(SOURCE MATERIAL begins)
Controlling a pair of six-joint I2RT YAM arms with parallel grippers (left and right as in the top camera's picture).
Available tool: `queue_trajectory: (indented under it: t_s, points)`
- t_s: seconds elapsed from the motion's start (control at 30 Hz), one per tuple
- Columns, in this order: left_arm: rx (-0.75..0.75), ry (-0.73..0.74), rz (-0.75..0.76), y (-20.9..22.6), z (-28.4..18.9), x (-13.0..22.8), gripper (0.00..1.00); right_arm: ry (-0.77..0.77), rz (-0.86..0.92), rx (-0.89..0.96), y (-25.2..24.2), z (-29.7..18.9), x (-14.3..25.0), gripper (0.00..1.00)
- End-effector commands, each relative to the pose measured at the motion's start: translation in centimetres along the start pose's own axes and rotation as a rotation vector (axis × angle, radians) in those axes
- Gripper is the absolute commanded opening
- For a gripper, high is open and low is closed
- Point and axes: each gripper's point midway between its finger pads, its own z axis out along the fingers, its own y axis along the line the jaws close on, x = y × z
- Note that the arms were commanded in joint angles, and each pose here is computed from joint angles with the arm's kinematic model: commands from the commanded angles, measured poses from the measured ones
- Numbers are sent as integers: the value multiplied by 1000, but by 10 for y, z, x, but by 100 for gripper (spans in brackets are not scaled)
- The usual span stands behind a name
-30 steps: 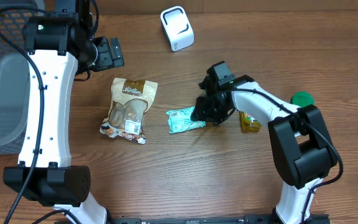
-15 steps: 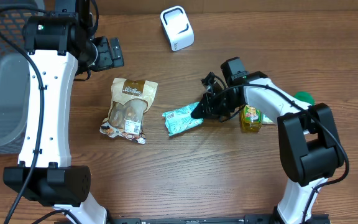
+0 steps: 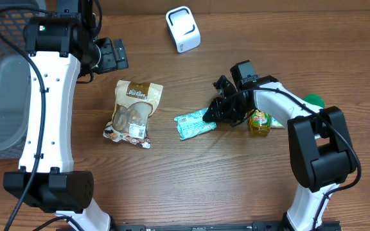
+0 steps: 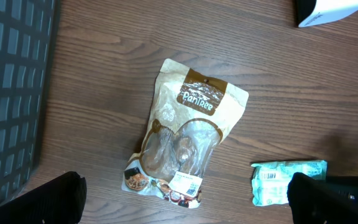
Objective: Scan the item barcode
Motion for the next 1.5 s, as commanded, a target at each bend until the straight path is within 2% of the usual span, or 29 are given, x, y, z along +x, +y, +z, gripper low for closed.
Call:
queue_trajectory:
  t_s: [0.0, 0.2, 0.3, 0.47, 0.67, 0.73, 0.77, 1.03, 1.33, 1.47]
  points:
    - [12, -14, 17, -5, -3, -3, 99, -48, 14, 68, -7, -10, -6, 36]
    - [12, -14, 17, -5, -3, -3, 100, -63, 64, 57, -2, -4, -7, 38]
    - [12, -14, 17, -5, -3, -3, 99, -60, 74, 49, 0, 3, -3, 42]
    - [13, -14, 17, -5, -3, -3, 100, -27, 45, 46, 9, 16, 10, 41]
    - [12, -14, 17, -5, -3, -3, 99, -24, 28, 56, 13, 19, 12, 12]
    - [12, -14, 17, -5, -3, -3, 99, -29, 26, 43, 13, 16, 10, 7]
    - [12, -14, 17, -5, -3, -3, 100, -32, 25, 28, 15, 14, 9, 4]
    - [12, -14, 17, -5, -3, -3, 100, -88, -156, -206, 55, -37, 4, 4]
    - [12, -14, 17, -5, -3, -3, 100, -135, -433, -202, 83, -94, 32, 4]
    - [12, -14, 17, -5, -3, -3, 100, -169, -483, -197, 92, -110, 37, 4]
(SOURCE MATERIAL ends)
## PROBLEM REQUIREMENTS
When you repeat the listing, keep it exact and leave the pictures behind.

## YOUR RESPONSE
Controlling a pair of six-joint I2RT YAM arms with parallel grippers (left and right as in the top camera's picture).
Available tool: `queue_trajectory: (indented under it: t_s, points)`
- t_s: seconds elapsed from the motion's start (control at 30 Hz), one per tuple
- Columns, in this order: left_arm: rx (-0.75..0.75), ry (-0.73..0.74), rz (-0.75..0.76), y (-20.9..22.6), z (-28.4..18.9), x (-13.0..22.8), gripper (0.00..1.00); right_arm: ry (-0.77..0.77), rz (-0.86..0.92), rx (-0.89..0.96), y (-25.2..24.2), z (-29.7..18.9), x (-14.3..25.0), gripper (0.00..1.00)
- End-effector commands, each relative to the pose measured at the motion's start: translation in centimetres along the start pose's own axes and rotation as a rotation vector (axis × angle, radians) in those axes
- Gripper is the absolute commanded opening
- For a gripper, high is open and low is closed
- Point and axes: each gripper's point midway between its finger pads, its own z axis out along the fingers, its own y axis along the line the jaws close on, x = y × z
- Note that the arms were commanded in joint angles, and each pose here is computed from joint angles with the arm's kinematic model: commands from the commanded angles, measured poses from the measured ones
- Numbers are sent as integers: the value multiplied by 1000, but by 10 for y, z, x, but by 100 for gripper (spans in brackets are not scaled)
- The usual span stands behind a name
-30 steps: 
-15 steps: 
+0 steps: 
+0 steps: 
Objective: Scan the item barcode
Motion for the next 1.5 s, as commanded, a target at each bend until the straight path is within 2% of the usual span, or 29 are given, x, y, z along +x, +y, +z, gripper low for closed.
Call:
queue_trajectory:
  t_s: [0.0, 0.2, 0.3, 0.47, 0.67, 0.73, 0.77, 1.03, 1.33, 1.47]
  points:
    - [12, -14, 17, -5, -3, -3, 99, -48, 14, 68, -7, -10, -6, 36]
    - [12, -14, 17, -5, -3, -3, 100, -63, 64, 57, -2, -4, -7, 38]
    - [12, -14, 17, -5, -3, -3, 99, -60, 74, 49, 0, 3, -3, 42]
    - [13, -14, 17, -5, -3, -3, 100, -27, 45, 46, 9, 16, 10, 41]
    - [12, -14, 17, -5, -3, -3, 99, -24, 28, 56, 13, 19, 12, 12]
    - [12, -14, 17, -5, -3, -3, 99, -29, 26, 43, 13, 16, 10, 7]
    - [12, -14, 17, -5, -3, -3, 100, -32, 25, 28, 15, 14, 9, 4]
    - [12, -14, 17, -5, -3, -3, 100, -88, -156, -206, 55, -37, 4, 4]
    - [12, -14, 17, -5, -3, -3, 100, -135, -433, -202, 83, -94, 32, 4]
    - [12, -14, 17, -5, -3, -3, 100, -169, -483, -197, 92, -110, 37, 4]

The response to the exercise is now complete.